Problem requirements:
Only lines with the string "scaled" matter here; gather them from the material below.
** Opening Records provided block **
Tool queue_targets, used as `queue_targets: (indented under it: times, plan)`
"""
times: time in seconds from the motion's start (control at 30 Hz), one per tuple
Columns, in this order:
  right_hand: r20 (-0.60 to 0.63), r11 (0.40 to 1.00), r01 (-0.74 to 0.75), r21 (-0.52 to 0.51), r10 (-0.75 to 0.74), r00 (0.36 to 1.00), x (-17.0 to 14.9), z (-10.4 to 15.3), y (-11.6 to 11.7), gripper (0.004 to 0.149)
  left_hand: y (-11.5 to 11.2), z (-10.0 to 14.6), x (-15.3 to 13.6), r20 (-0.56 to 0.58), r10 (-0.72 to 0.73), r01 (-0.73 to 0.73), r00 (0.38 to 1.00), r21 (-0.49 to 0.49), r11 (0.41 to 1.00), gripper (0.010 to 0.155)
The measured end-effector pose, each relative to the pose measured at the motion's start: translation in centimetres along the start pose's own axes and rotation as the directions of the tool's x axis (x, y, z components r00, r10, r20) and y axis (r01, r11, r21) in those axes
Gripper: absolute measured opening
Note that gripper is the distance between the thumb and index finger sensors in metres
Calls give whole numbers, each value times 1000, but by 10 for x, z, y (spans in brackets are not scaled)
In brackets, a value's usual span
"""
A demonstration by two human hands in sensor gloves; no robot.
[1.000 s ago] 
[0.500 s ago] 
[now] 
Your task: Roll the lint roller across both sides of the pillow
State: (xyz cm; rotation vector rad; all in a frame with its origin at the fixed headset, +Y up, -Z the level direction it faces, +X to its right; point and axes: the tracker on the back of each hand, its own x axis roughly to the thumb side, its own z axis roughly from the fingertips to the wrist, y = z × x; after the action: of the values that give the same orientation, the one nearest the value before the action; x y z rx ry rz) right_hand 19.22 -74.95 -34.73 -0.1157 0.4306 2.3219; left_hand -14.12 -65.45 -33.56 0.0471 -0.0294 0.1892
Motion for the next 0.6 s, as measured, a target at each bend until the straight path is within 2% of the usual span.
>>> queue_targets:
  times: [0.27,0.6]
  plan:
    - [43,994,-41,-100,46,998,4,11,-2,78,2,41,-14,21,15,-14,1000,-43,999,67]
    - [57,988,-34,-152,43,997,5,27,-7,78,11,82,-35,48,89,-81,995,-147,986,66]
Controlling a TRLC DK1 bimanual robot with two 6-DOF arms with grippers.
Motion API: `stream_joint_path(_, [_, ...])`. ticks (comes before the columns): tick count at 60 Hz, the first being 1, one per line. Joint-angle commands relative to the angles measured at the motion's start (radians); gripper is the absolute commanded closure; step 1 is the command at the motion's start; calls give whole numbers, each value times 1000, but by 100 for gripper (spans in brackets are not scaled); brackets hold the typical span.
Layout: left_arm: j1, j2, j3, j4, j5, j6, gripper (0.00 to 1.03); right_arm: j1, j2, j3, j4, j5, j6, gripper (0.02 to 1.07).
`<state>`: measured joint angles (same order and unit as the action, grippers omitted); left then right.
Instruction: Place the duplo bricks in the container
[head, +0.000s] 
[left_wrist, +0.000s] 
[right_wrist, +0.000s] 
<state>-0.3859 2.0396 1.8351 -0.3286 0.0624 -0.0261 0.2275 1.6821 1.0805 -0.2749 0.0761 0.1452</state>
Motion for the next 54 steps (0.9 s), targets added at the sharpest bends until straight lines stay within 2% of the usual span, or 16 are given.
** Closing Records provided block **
Response for this exercise:
Calls give whole numbers, each value times 1000, but by 10 for x, z, y (spans in brackets are not scaled)
Motion API: `stream_joint_path(_, [_, ...])`. ticks (comes before the columns): tick count at 60 Hz, the first being 1, one per line. Joint-angle commands relative to the angles measured at the motion's start (radians); gripper is the absolute commanded closure; step 1 is the command at the motion's start; calls give whole numbers, each value times 1000, but by 100 for gripper (spans in brackets are not scaled); brackets hold the typical span.

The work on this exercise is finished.